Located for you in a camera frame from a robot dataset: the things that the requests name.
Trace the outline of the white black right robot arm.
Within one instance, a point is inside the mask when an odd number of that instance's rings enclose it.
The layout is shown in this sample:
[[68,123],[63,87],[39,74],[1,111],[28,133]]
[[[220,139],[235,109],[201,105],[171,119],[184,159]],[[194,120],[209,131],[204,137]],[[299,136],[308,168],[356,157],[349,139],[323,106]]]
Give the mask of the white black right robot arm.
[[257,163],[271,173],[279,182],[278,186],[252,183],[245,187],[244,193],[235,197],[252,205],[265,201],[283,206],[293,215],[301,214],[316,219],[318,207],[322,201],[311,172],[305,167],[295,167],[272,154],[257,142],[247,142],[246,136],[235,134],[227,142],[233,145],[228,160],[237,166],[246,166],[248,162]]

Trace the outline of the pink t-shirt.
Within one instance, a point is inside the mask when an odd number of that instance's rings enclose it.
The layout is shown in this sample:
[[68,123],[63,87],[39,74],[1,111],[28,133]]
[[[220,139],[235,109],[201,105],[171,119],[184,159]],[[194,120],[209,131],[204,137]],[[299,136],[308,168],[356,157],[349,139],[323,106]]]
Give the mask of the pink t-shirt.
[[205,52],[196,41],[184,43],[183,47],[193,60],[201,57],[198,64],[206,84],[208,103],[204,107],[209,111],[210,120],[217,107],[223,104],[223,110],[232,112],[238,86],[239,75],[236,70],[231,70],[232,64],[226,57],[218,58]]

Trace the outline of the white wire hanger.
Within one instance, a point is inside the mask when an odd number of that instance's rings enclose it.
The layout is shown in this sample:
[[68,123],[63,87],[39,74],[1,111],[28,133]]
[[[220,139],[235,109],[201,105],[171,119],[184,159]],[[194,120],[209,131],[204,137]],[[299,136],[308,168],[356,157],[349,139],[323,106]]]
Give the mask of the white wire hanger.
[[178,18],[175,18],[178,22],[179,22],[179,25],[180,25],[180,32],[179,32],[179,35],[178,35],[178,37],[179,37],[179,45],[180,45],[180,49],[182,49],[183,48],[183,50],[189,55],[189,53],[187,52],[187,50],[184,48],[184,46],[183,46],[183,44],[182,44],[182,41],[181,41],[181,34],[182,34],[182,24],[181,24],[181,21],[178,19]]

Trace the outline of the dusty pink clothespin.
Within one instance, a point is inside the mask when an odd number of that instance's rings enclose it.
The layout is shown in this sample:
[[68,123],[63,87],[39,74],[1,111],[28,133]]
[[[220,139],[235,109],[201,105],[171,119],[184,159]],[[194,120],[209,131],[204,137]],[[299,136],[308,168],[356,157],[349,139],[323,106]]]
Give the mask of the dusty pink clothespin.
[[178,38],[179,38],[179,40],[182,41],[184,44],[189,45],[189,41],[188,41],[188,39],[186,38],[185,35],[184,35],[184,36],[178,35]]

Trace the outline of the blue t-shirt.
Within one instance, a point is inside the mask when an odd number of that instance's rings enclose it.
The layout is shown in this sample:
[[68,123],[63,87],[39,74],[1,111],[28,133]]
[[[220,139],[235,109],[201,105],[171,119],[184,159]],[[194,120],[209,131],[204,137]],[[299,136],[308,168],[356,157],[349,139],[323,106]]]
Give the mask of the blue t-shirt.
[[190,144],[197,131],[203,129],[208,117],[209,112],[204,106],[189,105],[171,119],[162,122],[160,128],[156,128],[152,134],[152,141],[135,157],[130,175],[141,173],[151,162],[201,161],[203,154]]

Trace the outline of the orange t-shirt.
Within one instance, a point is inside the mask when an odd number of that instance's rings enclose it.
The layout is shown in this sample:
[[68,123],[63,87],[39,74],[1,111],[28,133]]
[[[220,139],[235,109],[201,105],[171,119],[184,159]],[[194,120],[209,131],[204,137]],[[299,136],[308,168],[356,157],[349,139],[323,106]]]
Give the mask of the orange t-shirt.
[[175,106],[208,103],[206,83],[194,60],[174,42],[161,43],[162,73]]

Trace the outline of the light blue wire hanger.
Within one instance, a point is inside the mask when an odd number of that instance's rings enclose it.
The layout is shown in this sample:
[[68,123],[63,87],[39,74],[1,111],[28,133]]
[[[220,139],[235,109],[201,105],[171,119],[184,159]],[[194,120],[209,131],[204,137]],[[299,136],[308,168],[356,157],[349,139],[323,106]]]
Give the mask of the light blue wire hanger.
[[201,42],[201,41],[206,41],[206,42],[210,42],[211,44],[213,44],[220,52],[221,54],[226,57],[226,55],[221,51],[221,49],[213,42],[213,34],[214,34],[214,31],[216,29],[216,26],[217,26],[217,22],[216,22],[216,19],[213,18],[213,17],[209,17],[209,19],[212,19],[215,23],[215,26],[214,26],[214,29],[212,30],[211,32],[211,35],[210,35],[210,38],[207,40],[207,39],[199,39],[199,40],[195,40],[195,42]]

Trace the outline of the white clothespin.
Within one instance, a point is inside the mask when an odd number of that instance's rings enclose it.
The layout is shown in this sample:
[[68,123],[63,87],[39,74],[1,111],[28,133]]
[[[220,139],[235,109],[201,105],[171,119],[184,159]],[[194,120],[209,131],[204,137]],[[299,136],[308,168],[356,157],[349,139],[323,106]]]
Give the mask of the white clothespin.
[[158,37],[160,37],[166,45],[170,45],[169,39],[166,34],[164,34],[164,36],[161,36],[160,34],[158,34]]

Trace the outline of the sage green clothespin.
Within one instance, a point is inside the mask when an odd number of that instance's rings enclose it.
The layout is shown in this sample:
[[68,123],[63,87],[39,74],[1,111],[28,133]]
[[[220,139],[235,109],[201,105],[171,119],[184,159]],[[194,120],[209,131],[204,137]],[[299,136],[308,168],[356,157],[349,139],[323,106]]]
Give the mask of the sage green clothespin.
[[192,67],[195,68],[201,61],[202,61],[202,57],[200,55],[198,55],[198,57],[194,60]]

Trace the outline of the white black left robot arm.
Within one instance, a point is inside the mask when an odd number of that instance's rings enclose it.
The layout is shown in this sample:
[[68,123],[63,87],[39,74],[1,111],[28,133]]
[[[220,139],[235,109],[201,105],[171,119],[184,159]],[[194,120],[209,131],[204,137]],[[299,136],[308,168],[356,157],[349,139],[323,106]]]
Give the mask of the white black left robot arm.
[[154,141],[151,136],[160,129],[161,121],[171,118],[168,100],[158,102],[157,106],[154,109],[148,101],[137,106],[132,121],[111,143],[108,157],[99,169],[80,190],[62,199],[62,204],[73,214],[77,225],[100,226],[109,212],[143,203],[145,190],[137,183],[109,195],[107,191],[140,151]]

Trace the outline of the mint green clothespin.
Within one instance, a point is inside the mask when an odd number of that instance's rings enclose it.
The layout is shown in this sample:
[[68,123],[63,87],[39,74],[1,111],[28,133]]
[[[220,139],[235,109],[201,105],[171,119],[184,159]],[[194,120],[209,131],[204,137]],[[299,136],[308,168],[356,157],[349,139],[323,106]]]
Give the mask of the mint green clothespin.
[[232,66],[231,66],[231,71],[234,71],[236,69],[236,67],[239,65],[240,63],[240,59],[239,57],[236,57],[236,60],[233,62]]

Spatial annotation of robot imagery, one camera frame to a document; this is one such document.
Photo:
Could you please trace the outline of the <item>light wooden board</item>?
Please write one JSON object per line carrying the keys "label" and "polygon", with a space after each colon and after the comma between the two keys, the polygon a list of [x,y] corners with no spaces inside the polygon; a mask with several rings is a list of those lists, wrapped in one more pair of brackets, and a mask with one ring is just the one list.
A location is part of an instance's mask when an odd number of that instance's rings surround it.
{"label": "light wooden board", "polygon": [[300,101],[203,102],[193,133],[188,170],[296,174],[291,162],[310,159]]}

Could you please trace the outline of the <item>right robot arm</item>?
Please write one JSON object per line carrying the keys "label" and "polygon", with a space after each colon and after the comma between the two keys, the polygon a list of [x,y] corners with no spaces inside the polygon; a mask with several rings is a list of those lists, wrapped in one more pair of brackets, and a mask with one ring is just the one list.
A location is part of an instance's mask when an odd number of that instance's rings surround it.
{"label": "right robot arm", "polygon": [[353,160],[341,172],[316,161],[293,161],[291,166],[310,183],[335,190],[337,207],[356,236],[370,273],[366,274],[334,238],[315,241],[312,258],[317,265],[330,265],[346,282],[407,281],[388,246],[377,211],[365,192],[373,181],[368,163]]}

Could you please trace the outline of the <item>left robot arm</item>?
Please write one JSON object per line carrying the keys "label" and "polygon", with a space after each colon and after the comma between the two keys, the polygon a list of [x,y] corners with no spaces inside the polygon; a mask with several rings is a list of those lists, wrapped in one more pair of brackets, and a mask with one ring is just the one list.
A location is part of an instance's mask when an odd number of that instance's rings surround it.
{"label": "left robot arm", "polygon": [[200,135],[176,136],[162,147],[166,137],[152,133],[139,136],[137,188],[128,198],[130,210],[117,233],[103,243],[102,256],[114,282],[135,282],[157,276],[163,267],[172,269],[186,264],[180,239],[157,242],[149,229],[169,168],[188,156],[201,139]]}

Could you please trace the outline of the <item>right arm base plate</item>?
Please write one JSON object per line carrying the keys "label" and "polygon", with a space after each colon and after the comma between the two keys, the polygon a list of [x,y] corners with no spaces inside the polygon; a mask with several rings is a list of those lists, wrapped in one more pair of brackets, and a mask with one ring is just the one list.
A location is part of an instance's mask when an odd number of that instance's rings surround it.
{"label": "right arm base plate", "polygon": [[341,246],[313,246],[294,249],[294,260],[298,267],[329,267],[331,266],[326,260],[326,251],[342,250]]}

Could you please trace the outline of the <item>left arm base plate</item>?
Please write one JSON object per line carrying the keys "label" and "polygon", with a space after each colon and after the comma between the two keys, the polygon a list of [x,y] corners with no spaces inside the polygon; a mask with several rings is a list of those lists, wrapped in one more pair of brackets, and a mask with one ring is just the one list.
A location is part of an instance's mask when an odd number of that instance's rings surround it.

# Exercise aim:
Please filter the entries for the word "frame" and copy the lines that have it.

# Final answer:
Located for you in a camera frame from a robot dataset: the things that the requests name.
Spatial annotation of robot imagery, one camera frame to a document; this is one such document.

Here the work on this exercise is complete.